REQUIREMENT: Each line of the data must be reproduced as it appears.

··· EXCERPTED DATA

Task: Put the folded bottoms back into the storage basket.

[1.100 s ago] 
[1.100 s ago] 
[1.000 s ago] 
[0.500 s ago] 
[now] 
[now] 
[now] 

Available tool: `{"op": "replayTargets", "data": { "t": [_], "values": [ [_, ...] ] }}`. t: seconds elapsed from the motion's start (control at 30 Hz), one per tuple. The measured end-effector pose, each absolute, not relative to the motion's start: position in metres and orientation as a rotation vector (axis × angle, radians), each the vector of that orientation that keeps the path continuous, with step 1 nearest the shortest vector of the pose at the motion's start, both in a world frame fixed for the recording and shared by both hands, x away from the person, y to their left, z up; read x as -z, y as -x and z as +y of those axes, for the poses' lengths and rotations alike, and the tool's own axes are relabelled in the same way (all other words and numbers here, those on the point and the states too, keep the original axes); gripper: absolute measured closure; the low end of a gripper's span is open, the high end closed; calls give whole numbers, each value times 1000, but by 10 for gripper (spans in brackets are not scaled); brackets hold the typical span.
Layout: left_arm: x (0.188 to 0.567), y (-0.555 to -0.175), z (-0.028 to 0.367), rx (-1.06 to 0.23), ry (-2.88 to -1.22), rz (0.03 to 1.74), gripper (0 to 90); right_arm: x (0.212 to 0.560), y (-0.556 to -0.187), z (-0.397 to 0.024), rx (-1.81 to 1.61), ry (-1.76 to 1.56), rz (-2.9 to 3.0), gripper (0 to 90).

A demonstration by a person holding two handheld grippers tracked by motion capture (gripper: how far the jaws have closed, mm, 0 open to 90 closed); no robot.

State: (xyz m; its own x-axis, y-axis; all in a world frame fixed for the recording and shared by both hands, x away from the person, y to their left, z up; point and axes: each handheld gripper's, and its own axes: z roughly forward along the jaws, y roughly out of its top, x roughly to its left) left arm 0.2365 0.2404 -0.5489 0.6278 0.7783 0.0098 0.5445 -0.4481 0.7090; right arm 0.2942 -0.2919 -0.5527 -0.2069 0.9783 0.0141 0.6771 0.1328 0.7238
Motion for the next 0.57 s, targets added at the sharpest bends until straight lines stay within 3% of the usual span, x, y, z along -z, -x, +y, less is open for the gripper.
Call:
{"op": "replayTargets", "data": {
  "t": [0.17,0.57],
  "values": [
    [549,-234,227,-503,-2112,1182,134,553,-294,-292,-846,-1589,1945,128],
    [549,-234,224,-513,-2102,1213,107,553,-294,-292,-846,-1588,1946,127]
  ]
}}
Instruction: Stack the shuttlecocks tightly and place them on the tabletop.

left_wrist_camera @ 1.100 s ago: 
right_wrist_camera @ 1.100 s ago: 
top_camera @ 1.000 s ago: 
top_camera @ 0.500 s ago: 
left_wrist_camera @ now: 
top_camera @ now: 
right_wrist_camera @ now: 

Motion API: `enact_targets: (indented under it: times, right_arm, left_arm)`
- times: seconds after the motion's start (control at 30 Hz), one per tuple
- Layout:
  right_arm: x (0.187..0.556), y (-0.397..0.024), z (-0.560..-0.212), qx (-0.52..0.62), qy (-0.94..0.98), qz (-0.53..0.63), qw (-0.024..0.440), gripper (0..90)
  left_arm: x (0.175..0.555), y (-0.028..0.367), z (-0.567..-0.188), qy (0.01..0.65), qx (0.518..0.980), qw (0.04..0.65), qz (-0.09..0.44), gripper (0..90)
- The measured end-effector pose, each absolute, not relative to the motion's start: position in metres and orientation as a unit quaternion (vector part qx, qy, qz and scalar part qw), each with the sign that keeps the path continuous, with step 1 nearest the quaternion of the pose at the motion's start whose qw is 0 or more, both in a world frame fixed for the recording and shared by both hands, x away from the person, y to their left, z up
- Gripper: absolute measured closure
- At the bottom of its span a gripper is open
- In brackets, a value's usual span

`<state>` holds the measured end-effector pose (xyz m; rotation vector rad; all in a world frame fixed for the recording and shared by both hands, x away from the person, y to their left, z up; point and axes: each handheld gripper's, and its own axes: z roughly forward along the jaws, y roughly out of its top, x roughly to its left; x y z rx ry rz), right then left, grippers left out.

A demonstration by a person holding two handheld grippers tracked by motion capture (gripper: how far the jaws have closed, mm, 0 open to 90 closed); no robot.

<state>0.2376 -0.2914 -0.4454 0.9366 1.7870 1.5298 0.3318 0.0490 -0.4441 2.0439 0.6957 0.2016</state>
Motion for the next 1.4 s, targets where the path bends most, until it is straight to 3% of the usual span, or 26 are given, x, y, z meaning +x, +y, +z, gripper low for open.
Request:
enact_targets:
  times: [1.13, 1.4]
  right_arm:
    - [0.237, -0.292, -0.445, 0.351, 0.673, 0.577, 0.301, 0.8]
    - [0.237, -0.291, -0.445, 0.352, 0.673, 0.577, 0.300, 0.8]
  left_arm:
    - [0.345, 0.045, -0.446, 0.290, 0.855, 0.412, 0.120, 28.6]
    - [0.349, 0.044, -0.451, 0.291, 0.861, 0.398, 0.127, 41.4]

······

OUTPUT OF THE EXERCISE:
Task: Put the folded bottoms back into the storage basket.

[1.100 s ago] 
[1.100 s ago] 
[1.000 s ago] 
[0.500 s ago] 
[now] 
[now] 
[now] 

Available tool: `{"op": "replayTargets", "data": { "t": [_], "values": [ [_, ...] ] }}`. t: seconds elapsed from the motion's start (control at 30 Hz), one per tuple. The measured end-effector pose, each absolute, not relative to the motion's start: position in metres and orientation as a rotation vector (axis × angle, radians), each the vector of that orientation that keeps the path continuous, with step 1 nearest the shortest vector of the pose at the motion's start, both in a world frame fixed for the recording and shared by both hands, x away from the person, y to their left, z up; read x as -z, y as -x and z as +y of those axes, for the poses' lengths and rotations alike, and the tool's own axes are relabelled in the same way (all other words and numbers here, those on the point and the states too, keep the original axes); gripper: absolute measured closure; the low end of a gripper's span is open, the high end closed; calls give whole numbers, each value times 1000, but by 10 for gripper (spans in brackets are not scaled); brackets hold the typical span.
Layout: left_arm: x (0.188 to 0.567), y (-0.555 to -0.175), z (-0.028 to 0.367), rx (-1.06 to 0.23), ry (-2.88 to -1.22), rz (0.03 to 1.74), gripper (0 to 90); right_arm: x (0.212 to 0.560), y (-0.556 to -0.187), z (-0.397 to 0.024), rx (-1.81 to 1.61), ry (-1.76 to 1.56), rz (-2.9 to 3.0), gripper (0 to 90).

A demonstration by a person holding two handheld grippers tracked by motion capture (gripper: how far the jaws have closed, mm, 0 open to 90 closed); no robot.

State: (xyz m; its own x-axis, y-axis; all in a world frame fixed for the recording and shared by both hands, x away from the person, y to their left, z up; point and axes: each handheld gripper's, and its own axes: z roughly forward along the jaws, y roughly out of its top, x roughly to its left) left arm 0.2365 0.2404 -0.5489 0.6278 0.7783 0.0098 0.5445 -0.4481 0.7090; right arm 0.2942 -0.2919 -0.5527 -0.2069 0.9783 0.0141 0.6771 0.1328 0.7238
Motion for the next 0.57 s, targets added at the sharpest bends until straight lines stay within 3% of the usual span, x, y, z along -z, -x, +y, less is open for the gripper.
Call:
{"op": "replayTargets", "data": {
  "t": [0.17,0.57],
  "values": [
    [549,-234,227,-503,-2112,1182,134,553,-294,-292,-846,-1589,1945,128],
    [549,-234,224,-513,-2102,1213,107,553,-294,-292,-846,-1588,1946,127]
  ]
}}
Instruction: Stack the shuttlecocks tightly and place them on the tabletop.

left_wrist_camera @ 1.100 s ago: 
right_wrist_camera @ 1.100 s ago: 
top_camera @ 1.000 s ago: 
top_camera @ 0.500 s ago: 
left_wrist_camera @ now: 
top_camera @ now: 
right_wrist_camera @ now: 

Motion API: `enact_targets: (indented under it: times, right_arm, left_arm)`
- times: seconds after the motion's start (control at 30 Hz), one per tuple
- Layout:
  right_arm: x (0.187..0.556), y (-0.397..0.024), z (-0.560..-0.212), qx (-0.52..0.62), qy (-0.94..0.98), qz (-0.53..0.63), qw (-0.024..0.440), gripper (0..90)
  left_arm: x (0.175..0.555), y (-0.028..0.367), z (-0.567..-0.188), qy (0.01..0.65), qx (0.518..0.980), qw (0.04..0.65), qz (-0.09..0.44), gripper (0..90)
- The measured end-effector pose, each absolute, not relative to the motion's start: position in metres and orientation as a unit quaternion (vector part qx, qy, qz and scalar part qw), each with the sign that keeps the path continuous, with step 1 nearest the quaternion of the pose at the motion's start whose qw is 0 or more, both in a world frame fixed for the recording and shared by both hands, x away from the person, y to their left, z up
- Gripper: absolute measured closure
- At the bottom of its span a gripper is open
- In brackets, a value's usual span

`<state>` holds the measured end-effector pose (xyz m; rotation vector rad; all in a world frame fixed for the recording and shared by both hands, x away from the person, y to their left, z up; point and axes: each handheld gripper's, and its own axes: z roughly forward along the jaws, y roughly out of its top, x roughly to its left; x y z rx ry rz), right then left, grippers left out.

A demonstration by a person holding two handheld grippers tracked by motion capture (gripper: how far the jaws have closed, mm, 0 open to 90 closed); no robot.

<state>0.2376 -0.2914 -0.4454 0.9366 1.7870 1.5298 0.3318 0.0490 -0.4441 2.0439 0.6957 0.2016</state>
Motion for the next 1.4 s, targets where the path bends most, until it is straight to 3% of the usual span, or 26 are given, x, y, z meaning +x, +y, +z, gripper low for open.
Request:
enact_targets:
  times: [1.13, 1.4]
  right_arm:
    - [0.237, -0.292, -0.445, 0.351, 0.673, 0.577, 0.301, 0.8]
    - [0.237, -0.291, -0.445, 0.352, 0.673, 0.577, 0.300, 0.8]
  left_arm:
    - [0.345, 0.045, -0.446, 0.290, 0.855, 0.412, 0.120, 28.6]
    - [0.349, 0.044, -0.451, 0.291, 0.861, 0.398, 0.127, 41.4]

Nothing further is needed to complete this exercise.